The charts detailing information for the River Irvine date back to 1913 and have recently been lodged with the University of Dundee Archive Services (where they complement several other collections relating to the environment and hydrology).

The river level monitoring work at Glenfield coincided with pioneer Captain McClean's efforts to develop the first ever programme for measuring river levels and flows in Scotland.

A century ago McClean's work began when he installed a clockwork-driven water level recorder on the River Garry, close to the lodge of Invergarry House, Inverness-shire. He developed methods for gauging river flow from a bosun's chair suspended above the water, using a propeller-type current meter attached to the end of a wading rod.

For three years, he kept a meticulous record of the average daily flows, until the First World War forced him to cease work at the end of 1915.

He would go on to set up river flow gauging stations, loch level gauges and rain gauges across the River Ness basin, including the Rivers Garry, Moriston, Ness and Foyers and on Lochs Ness, Oich, Garry and Quoich. In the 1930s and 1940s he extended his activities to the Spey and Dee in the east, and as far south as Loch Earn.

Since SEPA's inception in 1996, it has built upon the work of Captain McClean, and others, and operates a network of river and rainfall gauging stations across Scotland.

SEPA monitors water levels at 392 sites throughout Scotland and has recently launched a mobile-friendly website to make it even easier for fishermen, canoeists, walkers and other water users to plan their activities.

Water levels monitored by SEPA at over 330 of these gauging stations are available to view through the website.

Richard Brown, Head of Hydrology at SEPA, said:

Captain McClean was a true pioneer in river level and flow monitoring. With no computers, electronic loggers or telemetry available, all his summaries and graphs were done by hand, and often to a high degree of detail.

"His work has inspired the most recent developments in this field such as our new mobile-friendly website and we hope if he were alive today he would be pleased to see how far river level monitoring has progressed.

"By gauging river levels and flows we can gain important information to manage the water resources of Scotland. This information is also used to predict flooding and issue flood warnings. With around 125,000 properties across the country at risk of flooding it is clear that this work is more relevant today than ever."

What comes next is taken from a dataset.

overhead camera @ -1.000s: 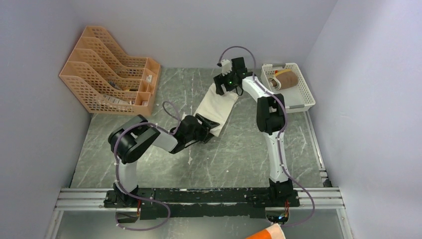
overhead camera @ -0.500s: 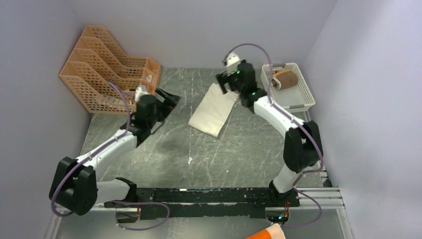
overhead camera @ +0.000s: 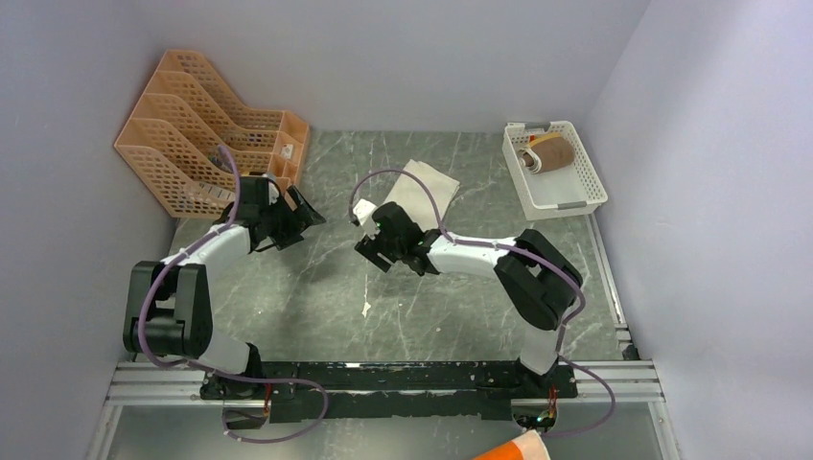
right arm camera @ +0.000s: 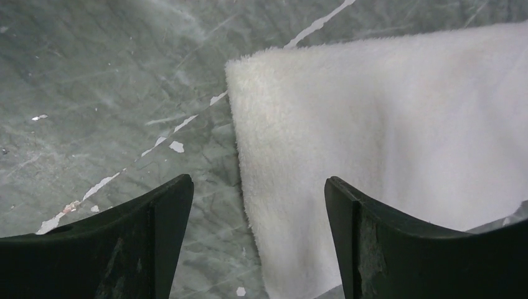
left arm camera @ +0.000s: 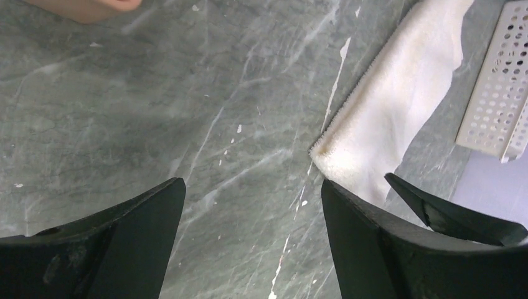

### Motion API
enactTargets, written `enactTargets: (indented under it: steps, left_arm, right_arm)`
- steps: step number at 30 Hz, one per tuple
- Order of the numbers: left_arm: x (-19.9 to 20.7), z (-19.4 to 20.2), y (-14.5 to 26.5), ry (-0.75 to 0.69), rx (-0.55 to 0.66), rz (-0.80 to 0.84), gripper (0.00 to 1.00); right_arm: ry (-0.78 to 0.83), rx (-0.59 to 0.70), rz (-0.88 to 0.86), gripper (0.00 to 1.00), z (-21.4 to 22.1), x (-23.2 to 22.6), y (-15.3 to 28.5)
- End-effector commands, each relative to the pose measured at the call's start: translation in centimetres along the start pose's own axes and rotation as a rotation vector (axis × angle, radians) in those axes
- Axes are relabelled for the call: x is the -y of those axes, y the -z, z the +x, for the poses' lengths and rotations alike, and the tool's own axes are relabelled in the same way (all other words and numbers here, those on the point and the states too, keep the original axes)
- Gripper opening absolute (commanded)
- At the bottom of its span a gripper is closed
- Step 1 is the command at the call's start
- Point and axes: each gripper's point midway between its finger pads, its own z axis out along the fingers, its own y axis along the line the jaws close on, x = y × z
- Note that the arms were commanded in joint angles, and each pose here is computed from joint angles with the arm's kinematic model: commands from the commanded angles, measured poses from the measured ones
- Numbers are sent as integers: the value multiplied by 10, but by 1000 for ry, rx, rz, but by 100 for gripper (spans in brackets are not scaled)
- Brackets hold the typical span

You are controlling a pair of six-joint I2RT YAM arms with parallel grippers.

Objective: Roll the towels
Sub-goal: Roll the towel at the center of the board.

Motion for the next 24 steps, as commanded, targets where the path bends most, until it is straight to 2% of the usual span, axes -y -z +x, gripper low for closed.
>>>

Dr Andrew Black, from the School of the Environment, University of Dundee, said:

McClean's work is inspirational.  With a strong desire to see large-scale hydro power established in the Scottish Highlands as a means of stimulating economic and social development, McClean used his own resources to establish a hydrological survey that was truly ahead of its time.  In the past decade, McClean's data have shown their worth in informing the design of new methods for achieving sustainable development of water resources.

"The recording of river levels on the Irvine seems to have been for operational purposes and helped establish Glenfield & Kennedy as a recognised manufacturer of the necessary instrumentation for hydrological survey.  However, today those records have attained significant additional value in calibrating the methods used for estimating flood risks across the whole of the UK.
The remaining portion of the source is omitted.